Multi-maneuver Vertical Parking Trajectory Planning and Tracking Control in Narrow Environments

As parking scenarios become narrower, vehicles often cannot enter the parking lot in one step. This paper presents a multi-maneuver vertical parking trajectory planning and tracking control strategy based on a predefined geometric set method. Firstly, to minimize the space required for parking, a multi-constraint nonlinear programming path function model based on arc-line-arc is established to find the key points of the path for vehicles to enter the parking space while considering the vehicle structure and road boundary constraints comprehensively. Secondly, the double-S speed planner carries out the speed planning.
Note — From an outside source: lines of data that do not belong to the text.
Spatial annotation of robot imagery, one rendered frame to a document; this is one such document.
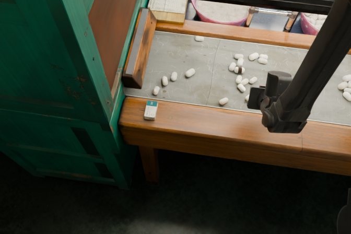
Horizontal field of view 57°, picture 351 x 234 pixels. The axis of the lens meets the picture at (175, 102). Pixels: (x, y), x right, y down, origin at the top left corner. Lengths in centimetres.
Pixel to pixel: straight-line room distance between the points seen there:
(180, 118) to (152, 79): 19
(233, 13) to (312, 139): 59
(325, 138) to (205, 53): 50
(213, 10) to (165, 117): 53
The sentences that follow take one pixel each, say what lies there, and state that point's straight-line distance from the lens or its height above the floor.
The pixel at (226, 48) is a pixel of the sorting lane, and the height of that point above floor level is 74.
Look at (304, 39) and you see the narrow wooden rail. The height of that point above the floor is 76.
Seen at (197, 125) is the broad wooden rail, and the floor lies 77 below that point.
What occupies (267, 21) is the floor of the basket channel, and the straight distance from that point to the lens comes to 146.
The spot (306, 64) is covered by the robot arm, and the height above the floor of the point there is 119.
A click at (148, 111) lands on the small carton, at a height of 79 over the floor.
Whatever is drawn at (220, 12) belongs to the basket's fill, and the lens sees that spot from 137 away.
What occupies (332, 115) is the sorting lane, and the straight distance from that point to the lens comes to 120.
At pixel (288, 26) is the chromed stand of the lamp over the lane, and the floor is 79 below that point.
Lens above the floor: 170
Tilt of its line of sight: 61 degrees down
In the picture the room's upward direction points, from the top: 2 degrees clockwise
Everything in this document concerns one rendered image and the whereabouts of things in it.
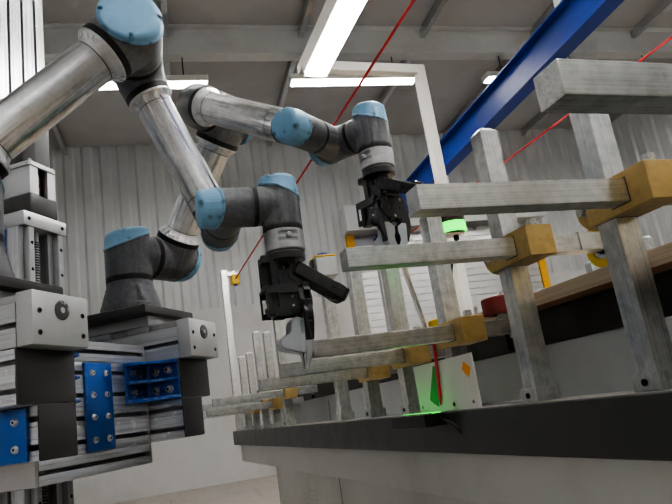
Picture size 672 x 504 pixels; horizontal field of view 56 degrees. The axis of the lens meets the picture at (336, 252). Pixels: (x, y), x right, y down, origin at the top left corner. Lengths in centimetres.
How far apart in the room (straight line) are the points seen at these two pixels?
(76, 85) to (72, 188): 866
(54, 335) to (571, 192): 83
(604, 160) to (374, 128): 60
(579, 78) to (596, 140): 41
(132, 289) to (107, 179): 826
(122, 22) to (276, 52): 614
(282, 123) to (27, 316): 61
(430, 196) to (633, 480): 49
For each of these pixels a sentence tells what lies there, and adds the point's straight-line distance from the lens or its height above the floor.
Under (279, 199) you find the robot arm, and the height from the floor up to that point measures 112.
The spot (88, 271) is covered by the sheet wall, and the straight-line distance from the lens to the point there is 949.
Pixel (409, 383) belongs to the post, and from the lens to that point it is 151.
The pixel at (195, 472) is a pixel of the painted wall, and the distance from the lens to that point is 913.
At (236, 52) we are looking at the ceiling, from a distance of 731.
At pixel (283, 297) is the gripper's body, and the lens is 113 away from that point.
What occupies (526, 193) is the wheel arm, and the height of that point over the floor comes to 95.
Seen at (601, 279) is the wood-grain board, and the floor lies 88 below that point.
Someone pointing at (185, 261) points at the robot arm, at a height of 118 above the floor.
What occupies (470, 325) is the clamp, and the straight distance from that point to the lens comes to 123.
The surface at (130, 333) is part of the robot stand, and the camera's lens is 161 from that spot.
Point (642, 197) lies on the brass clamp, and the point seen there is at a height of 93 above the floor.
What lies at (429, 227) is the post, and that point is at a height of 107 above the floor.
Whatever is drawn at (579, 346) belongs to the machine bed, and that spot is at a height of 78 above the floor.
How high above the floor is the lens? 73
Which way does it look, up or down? 14 degrees up
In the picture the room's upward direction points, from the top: 9 degrees counter-clockwise
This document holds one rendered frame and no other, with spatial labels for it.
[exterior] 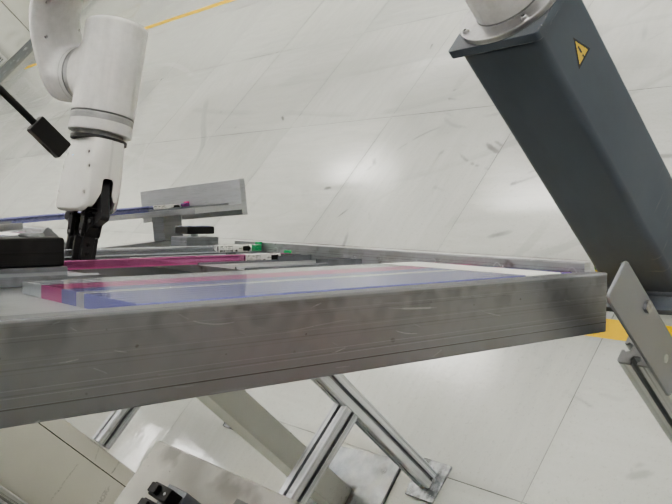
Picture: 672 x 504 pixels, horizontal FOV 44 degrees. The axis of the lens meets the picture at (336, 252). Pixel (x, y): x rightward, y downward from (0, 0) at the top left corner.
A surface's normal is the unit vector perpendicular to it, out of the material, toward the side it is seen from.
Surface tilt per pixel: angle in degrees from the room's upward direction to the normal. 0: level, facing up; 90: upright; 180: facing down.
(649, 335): 90
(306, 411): 0
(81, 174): 32
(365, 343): 90
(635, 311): 90
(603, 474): 0
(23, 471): 90
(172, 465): 0
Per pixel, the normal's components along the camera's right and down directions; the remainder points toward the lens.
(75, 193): -0.73, -0.15
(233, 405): 0.69, -0.02
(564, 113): -0.48, 0.76
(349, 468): -0.56, -0.65
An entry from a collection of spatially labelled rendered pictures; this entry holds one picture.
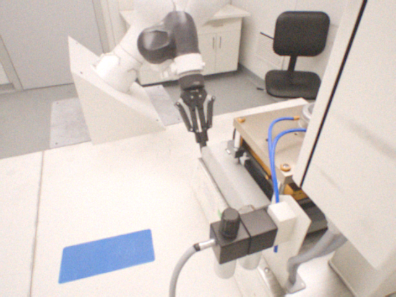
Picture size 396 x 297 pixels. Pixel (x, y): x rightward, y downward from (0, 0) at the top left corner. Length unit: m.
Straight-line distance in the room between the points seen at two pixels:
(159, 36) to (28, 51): 2.84
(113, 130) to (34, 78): 2.64
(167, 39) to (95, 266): 0.62
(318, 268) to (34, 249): 0.68
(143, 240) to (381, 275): 0.53
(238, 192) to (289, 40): 1.97
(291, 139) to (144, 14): 0.74
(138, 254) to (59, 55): 3.03
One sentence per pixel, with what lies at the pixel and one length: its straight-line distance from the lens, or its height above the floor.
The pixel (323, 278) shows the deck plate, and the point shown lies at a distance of 0.56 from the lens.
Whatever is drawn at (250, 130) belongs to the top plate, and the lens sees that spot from 0.52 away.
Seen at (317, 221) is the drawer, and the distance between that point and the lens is 0.58.
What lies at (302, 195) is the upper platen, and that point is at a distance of 0.51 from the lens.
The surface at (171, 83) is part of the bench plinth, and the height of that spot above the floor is 0.04.
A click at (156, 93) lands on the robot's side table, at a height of 0.75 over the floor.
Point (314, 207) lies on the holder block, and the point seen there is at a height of 0.99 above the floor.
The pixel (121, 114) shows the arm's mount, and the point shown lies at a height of 0.87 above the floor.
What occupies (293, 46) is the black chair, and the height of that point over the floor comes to 0.71.
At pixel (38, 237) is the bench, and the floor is 0.75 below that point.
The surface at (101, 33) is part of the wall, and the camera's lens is 3.49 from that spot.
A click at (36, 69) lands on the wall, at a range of 3.64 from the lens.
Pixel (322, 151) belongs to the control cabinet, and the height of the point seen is 1.22.
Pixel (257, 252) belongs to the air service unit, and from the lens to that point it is 0.43.
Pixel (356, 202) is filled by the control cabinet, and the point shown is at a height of 1.20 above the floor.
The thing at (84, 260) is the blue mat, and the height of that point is 0.75.
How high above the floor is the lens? 1.39
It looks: 38 degrees down
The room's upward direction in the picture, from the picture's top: straight up
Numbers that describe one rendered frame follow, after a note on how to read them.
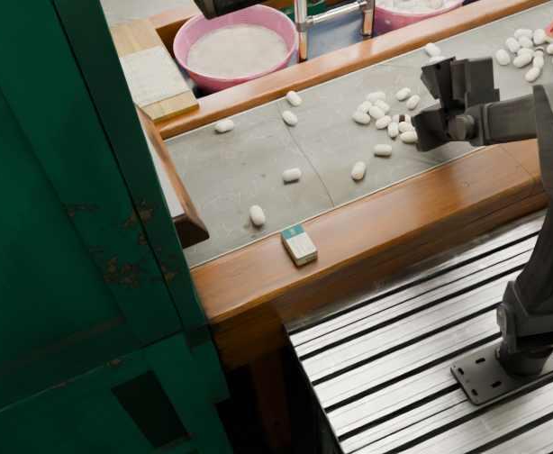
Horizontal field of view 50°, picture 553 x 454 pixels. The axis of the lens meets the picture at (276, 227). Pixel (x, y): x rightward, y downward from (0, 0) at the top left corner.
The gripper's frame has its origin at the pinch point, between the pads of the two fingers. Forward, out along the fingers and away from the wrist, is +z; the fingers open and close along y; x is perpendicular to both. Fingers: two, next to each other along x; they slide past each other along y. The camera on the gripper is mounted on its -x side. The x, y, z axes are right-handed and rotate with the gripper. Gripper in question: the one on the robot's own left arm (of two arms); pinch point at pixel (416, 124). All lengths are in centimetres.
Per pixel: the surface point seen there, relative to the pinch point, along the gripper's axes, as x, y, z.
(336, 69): -13.8, 5.4, 15.3
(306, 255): 9.4, 32.0, -16.0
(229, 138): -8.8, 31.4, 12.6
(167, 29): -34, 30, 41
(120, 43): -34, 42, 37
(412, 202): 9.3, 11.4, -12.8
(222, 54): -24.8, 22.5, 33.2
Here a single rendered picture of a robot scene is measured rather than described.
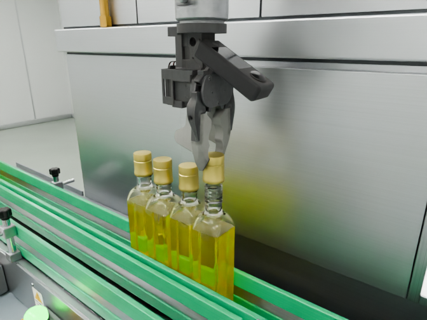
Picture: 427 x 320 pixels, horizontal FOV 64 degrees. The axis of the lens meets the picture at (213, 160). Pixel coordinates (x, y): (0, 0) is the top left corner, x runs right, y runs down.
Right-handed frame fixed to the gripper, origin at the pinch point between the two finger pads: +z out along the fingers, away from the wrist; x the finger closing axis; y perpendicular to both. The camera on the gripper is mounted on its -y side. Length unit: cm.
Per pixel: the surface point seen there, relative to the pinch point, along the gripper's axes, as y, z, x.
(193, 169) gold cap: 4.2, 2.6, 0.0
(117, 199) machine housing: 48, 27, -15
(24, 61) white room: 584, 12, -238
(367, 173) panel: -20.0, 1.3, -12.3
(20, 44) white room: 584, -15, -236
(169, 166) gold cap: 9.9, 3.2, -0.1
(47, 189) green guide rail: 65, 24, -3
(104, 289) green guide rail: 13.4, 22.8, 13.4
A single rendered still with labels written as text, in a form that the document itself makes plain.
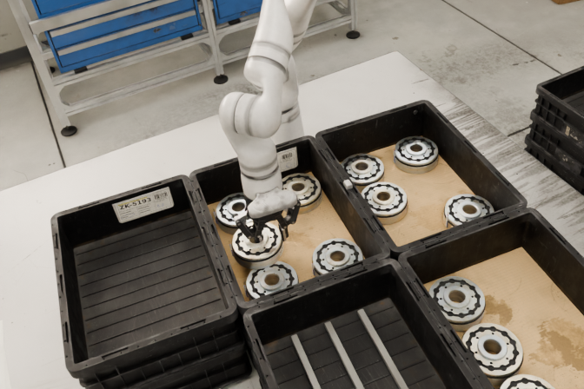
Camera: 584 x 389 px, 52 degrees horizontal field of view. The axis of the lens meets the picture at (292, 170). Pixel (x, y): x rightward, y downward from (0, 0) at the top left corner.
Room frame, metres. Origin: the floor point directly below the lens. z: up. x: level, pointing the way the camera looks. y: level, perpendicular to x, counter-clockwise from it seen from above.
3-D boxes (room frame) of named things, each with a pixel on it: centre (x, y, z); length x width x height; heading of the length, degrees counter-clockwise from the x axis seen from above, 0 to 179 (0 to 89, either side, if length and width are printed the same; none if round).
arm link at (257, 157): (0.83, 0.07, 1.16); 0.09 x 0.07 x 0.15; 63
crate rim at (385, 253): (0.86, 0.03, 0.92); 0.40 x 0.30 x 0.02; 16
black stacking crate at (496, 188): (0.94, -0.26, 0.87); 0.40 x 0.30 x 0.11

Finally, based on the vehicle–road deviation prediction model, an MPC lateral motion controller with the steering system delay compensation is established. A vehicle speed-tracking controller is designed on the basis of PID control. The proposed parking planning and control strategy is then tested on the autonomous vehicle platform to verify its feasibility and effectiveness. The results demonstrate that the proposed method can solve the problem of multi-maneuver vertical parking trajectory planning and tracking control in narrow environments. Under the action of the lateral and longitudinal controller, the vehicle can be safely and accurately guided to track the parking trajectory into the parking space. The lateral error is controlled within 0.054 m, and the heading deviation is controlled within 0.02 rad.